**Exercise prompt**
Whatever pictures the entries hold, omit them, and output exactly the lines from the one containing "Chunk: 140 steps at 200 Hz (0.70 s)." through the final line.

*** Opening of Extracted material ***

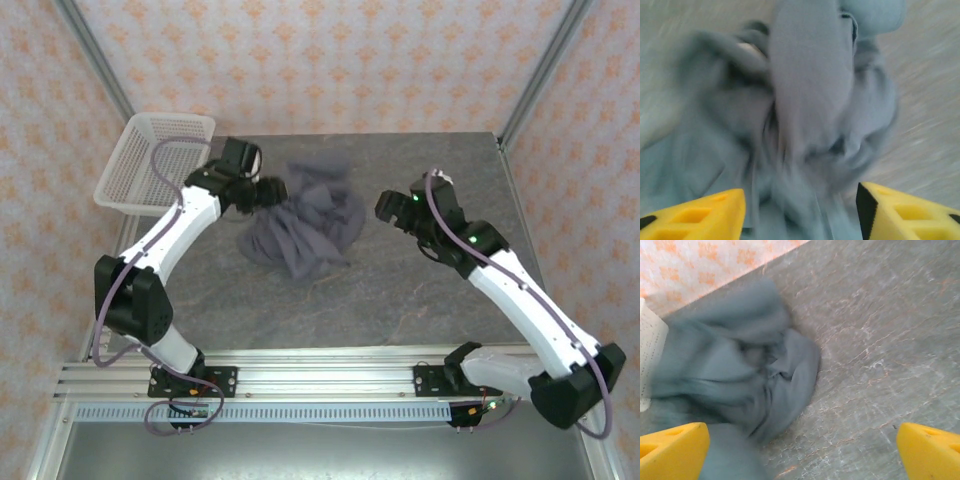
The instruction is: Fold the inside-out t-shirt
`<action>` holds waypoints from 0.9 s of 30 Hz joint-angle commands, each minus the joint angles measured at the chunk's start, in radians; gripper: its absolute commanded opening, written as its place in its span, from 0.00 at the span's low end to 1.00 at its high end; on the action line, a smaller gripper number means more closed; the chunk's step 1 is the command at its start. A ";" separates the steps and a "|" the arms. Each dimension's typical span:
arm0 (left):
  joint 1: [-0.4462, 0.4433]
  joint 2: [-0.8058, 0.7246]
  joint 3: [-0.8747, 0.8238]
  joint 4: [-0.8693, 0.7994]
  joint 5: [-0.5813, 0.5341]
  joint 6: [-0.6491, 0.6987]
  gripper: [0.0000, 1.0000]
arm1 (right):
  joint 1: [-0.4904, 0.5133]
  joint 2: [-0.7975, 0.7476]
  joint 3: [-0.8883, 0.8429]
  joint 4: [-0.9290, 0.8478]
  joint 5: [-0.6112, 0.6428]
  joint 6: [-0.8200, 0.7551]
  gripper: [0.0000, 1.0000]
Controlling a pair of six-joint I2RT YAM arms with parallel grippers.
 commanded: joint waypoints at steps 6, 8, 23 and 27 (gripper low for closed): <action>0.008 -0.243 -0.065 -0.035 -0.225 0.102 0.69 | 0.038 0.239 0.008 0.173 -0.279 -0.142 0.95; -0.007 -0.231 -0.100 -0.040 -0.185 0.055 0.69 | 0.038 0.362 0.072 0.175 -0.233 -0.161 0.96; -0.352 0.038 -0.301 0.274 -0.204 -0.208 0.90 | -0.071 1.136 0.642 0.245 -0.410 -0.245 0.45; -0.352 0.157 -0.242 0.341 -0.203 -0.230 0.86 | -0.072 1.094 0.621 0.248 -0.384 -0.230 0.12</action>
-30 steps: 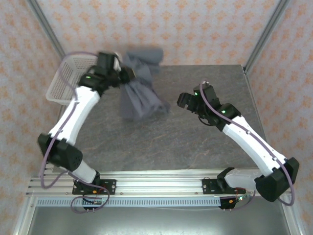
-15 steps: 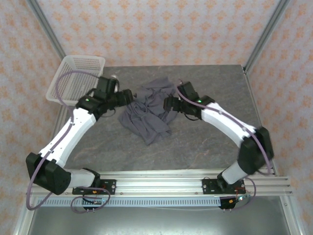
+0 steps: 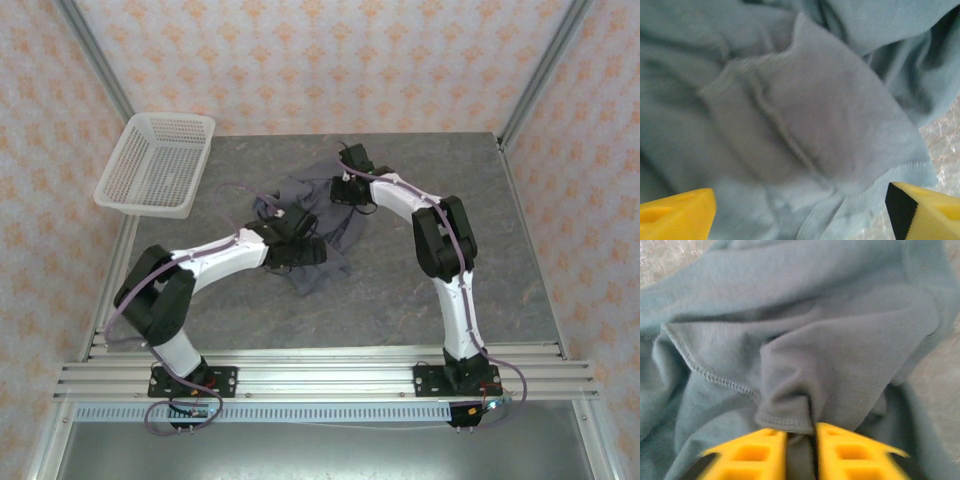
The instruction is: Fold the inside-out t-shirt
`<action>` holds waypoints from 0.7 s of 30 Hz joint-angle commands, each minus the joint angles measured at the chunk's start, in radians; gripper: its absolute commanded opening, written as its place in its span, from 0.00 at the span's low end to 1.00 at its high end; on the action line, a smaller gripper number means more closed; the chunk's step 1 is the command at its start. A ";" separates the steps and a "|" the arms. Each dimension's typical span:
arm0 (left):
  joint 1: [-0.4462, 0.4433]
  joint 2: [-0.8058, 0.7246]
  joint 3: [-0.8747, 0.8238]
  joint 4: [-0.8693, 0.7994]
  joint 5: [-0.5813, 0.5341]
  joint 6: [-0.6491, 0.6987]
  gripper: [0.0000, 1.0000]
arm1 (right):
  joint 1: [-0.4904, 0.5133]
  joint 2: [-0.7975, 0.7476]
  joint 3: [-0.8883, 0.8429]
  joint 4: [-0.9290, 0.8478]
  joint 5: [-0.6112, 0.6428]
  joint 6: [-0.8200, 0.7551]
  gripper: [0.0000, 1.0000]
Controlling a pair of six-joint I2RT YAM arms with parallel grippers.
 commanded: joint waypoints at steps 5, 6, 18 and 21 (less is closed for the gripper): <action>0.001 0.189 0.167 0.012 -0.107 -0.075 0.15 | 0.005 -0.152 -0.032 -0.034 -0.006 -0.002 0.08; 0.001 0.177 0.164 0.012 -0.119 -0.078 0.05 | 0.004 -0.165 -0.033 -0.049 0.002 -0.008 0.07; 0.242 -0.424 0.166 -0.241 -0.193 0.113 0.00 | -0.180 -0.746 -0.380 -0.001 0.209 0.151 0.00; 0.303 -0.511 0.130 -0.314 -0.169 0.203 0.00 | -0.156 -0.934 -0.626 0.064 0.124 0.160 0.00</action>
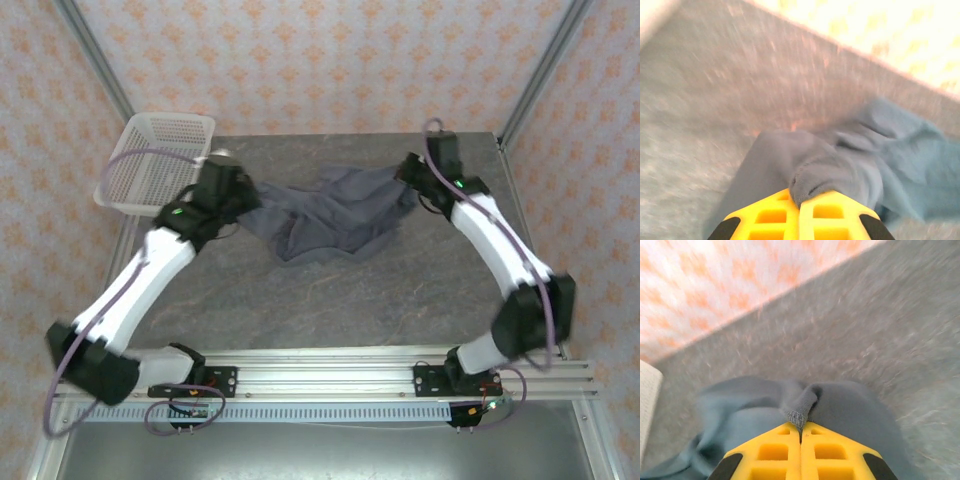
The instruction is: Fold the inside-out t-shirt
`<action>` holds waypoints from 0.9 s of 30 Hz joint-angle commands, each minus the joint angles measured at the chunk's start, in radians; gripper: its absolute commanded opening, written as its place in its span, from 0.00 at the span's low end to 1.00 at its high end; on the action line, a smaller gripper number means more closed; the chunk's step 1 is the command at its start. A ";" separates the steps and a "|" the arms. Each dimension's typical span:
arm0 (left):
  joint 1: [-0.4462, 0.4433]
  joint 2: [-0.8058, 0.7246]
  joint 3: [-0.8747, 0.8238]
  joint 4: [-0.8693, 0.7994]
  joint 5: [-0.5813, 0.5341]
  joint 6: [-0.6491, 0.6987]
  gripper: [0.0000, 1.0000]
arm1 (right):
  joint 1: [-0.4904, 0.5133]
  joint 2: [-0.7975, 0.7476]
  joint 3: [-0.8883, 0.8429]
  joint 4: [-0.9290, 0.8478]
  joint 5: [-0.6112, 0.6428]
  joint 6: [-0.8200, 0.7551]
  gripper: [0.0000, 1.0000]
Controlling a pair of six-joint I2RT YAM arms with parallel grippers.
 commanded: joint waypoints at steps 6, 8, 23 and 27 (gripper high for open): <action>0.020 0.005 -0.224 -0.223 -0.124 0.096 0.00 | 0.245 -0.317 -0.652 0.035 0.050 0.256 0.05; 0.023 0.041 -0.285 -0.194 -0.150 0.044 0.00 | 0.246 -0.386 -0.717 0.006 0.050 0.284 0.24; 0.026 0.222 -0.251 -0.111 -0.113 0.014 0.00 | 0.061 -0.172 -0.434 -0.202 0.213 0.069 0.88; 0.026 0.224 -0.251 -0.122 -0.108 0.022 0.00 | 0.030 -0.015 -0.376 -0.135 0.107 0.100 0.73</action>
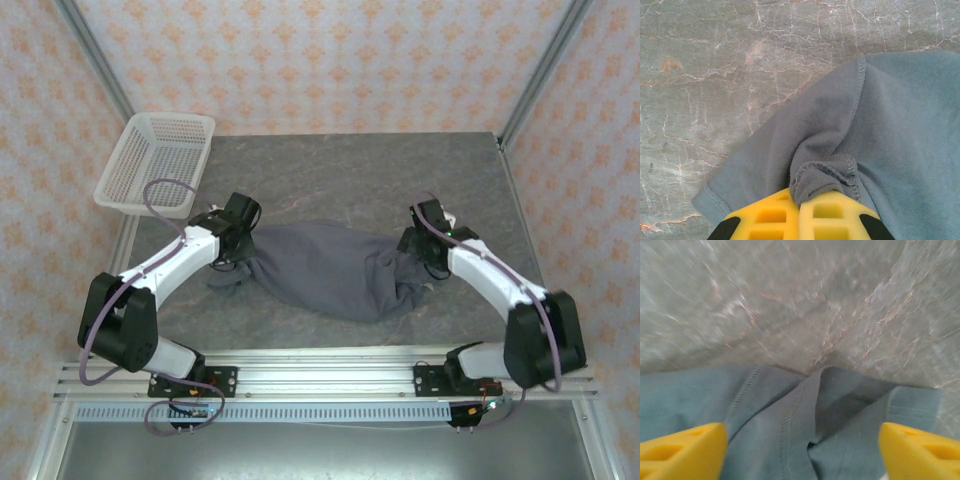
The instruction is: Fold the inside-out t-shirt
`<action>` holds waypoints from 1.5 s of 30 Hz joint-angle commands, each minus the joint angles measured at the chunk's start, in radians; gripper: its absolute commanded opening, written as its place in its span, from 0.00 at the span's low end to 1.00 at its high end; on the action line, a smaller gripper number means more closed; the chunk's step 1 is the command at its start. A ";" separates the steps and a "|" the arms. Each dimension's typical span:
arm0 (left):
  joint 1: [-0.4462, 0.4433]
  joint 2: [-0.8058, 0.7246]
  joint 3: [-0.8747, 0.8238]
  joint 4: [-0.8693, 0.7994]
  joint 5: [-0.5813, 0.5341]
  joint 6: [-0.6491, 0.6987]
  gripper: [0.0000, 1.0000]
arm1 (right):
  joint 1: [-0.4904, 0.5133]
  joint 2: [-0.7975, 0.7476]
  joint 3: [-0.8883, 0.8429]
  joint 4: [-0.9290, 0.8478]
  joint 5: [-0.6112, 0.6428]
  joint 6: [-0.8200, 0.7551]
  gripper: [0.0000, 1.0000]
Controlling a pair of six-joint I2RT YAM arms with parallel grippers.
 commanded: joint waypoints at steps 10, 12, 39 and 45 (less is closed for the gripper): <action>0.004 -0.031 0.025 -0.021 -0.045 -0.016 0.00 | -0.023 0.105 0.074 0.016 -0.130 0.106 0.28; 0.004 -0.064 0.040 -0.032 -0.058 -0.016 0.00 | -0.024 0.052 0.108 -0.045 -0.084 0.087 0.11; 0.004 -0.404 0.866 -0.064 -0.231 0.397 0.00 | -0.108 -0.433 1.011 -0.002 0.217 -0.247 0.00; 0.004 -0.505 0.777 0.109 -0.054 0.474 0.00 | -0.108 -0.489 0.998 0.122 0.168 -0.290 0.00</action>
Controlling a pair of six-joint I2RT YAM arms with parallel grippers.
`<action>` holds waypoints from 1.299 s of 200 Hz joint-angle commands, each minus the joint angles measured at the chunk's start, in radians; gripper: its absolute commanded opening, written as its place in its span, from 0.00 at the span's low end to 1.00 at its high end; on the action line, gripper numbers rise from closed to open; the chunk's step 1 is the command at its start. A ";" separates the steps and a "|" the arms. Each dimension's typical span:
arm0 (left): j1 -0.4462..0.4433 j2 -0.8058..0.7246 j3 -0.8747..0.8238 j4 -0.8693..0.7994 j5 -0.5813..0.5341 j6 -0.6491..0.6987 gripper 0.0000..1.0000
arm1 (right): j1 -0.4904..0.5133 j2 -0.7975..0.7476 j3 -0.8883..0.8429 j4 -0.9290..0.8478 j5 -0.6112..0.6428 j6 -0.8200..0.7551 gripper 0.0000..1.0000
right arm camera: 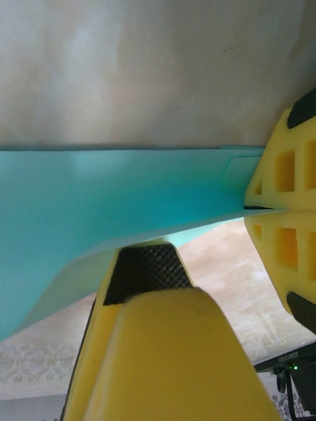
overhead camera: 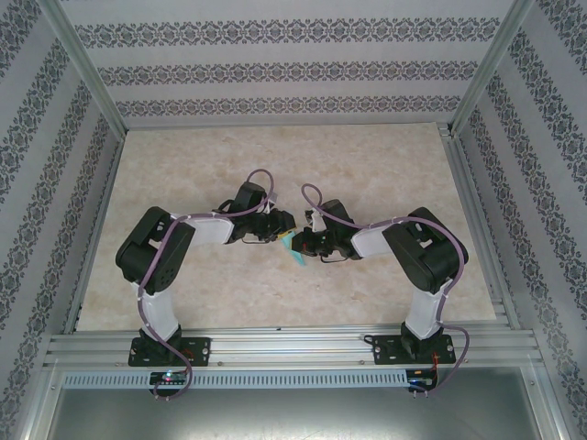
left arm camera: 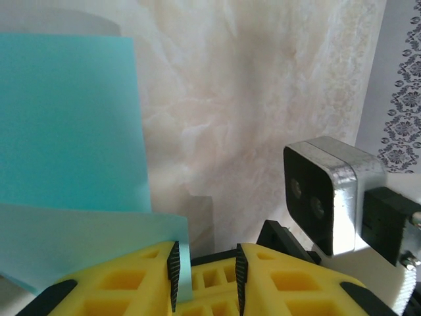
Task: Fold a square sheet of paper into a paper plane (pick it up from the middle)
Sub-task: Fold the wing for the fifth time at the center of the table.
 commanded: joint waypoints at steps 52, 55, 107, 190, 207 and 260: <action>-0.006 0.065 0.032 -0.062 -0.045 0.060 0.31 | 0.014 0.056 -0.007 -0.127 0.050 -0.004 0.05; -0.006 0.066 0.031 -0.065 -0.048 0.060 0.31 | 0.014 0.056 -0.008 -0.127 0.049 -0.004 0.05; -0.004 0.033 -0.005 -0.027 -0.057 0.035 0.32 | 0.014 0.052 -0.001 -0.148 0.052 -0.020 0.05; -0.002 -0.074 -0.023 0.036 -0.058 -0.010 0.42 | 0.020 0.056 0.058 -0.309 0.069 -0.119 0.00; -0.002 -0.061 -0.031 0.061 -0.059 -0.034 0.42 | 0.023 0.055 0.074 -0.346 0.077 -0.138 0.00; -0.002 -0.047 -0.045 0.109 -0.031 -0.043 0.46 | 0.016 0.073 0.083 -0.352 0.060 -0.117 0.00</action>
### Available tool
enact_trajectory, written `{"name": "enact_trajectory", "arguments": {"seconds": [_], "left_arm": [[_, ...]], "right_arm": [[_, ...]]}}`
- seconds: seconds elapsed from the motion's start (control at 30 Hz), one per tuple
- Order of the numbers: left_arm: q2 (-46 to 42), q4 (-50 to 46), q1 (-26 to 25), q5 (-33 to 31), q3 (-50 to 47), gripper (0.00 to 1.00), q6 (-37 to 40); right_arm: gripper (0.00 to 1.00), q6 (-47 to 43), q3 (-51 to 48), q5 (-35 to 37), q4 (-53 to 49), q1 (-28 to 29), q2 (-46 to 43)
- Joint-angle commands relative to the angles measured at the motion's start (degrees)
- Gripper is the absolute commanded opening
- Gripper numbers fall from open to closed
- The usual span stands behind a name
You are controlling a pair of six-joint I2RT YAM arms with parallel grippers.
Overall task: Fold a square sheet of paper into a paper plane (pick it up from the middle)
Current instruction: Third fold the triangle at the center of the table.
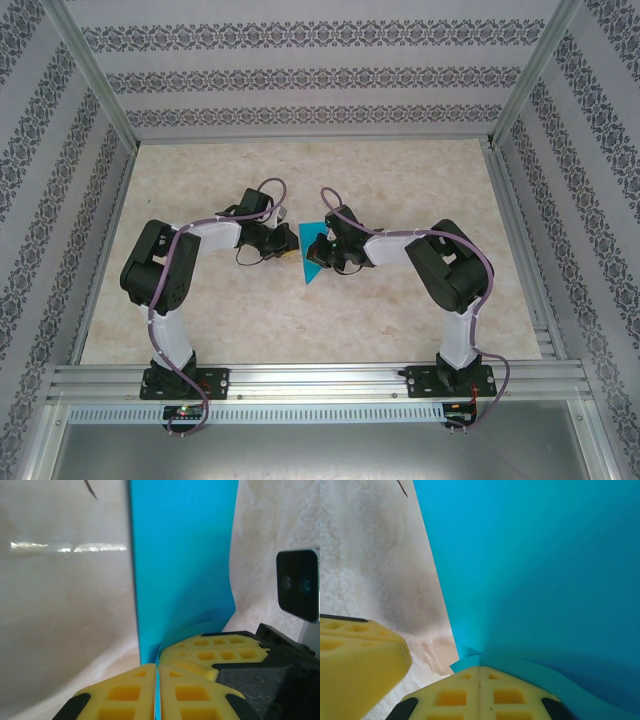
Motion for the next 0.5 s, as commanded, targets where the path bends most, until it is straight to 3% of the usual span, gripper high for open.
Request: {"name": "enact_trajectory", "arguments": {"seconds": [0.0,0.2,0.47], "left_arm": [[-1.25,2.64,-1.27,2.07,-0.27,0.09,-0.02],[0.35,1.88,-2.35,2.07,1.09,0.01,0.28],[2.42,0.50,-3.08,2.00,2.27,0.00,0.76]], "right_arm": [[0.00,-0.80,-1.33,2.32,-4.00,-0.31,1.45],[0.00,-0.76,-1.32,2.34,-4.24,-0.31,1.42],[0.00,-0.70,-1.15,2.38,-4.35,-0.32,1.63]]}}
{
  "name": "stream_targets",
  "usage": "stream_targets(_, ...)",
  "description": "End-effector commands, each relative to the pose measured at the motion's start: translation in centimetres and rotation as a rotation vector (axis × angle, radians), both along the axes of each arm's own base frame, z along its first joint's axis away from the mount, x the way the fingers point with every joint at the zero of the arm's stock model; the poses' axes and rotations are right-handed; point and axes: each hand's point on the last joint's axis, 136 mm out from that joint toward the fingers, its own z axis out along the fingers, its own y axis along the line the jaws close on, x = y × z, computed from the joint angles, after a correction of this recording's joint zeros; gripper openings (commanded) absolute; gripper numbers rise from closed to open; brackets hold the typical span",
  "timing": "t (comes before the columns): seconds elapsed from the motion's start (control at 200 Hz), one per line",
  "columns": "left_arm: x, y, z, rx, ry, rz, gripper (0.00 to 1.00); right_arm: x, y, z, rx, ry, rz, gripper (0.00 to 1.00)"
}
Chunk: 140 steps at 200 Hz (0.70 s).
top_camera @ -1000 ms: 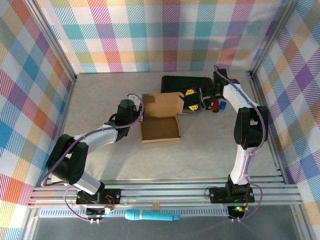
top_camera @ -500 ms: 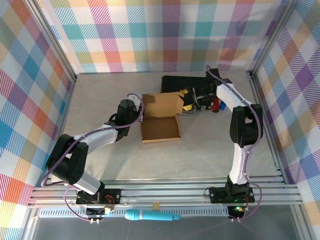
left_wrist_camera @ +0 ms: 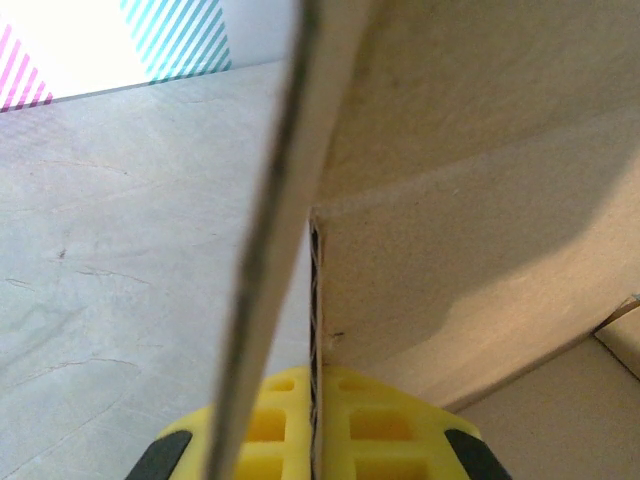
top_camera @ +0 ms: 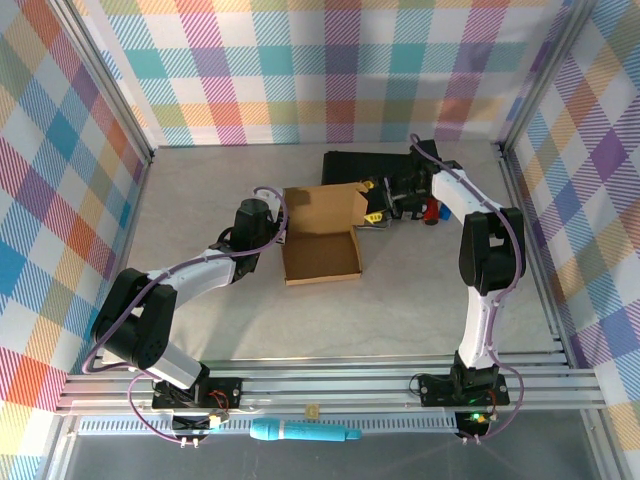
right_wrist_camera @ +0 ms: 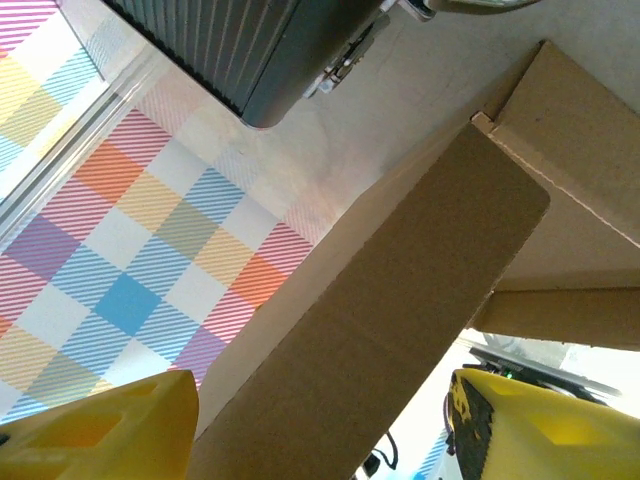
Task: Fold the paper box
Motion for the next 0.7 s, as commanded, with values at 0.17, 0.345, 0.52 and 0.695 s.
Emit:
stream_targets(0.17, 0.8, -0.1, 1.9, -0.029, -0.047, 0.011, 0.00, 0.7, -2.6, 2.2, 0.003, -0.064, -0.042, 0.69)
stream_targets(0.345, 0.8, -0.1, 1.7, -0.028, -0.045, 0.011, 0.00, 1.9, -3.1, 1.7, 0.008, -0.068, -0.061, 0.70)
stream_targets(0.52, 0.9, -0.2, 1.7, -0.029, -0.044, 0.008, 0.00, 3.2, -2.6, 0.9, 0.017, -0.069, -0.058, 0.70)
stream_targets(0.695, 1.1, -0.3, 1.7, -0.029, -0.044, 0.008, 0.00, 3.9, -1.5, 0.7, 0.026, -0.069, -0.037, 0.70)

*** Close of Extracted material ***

**Output for this task**
Chunk: 140 steps at 200 Hz (0.70 s).
top_camera @ -1000 ms: 
top_camera @ -500 ms: 
left_wrist_camera @ +0 ms: 
top_camera @ +0 ms: 
right_wrist_camera @ +0 ms: 
Task: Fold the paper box
Motion for the next 0.7 s, as commanded, with values at 0.17, 0.345, 0.52 and 0.695 s.
Emit:
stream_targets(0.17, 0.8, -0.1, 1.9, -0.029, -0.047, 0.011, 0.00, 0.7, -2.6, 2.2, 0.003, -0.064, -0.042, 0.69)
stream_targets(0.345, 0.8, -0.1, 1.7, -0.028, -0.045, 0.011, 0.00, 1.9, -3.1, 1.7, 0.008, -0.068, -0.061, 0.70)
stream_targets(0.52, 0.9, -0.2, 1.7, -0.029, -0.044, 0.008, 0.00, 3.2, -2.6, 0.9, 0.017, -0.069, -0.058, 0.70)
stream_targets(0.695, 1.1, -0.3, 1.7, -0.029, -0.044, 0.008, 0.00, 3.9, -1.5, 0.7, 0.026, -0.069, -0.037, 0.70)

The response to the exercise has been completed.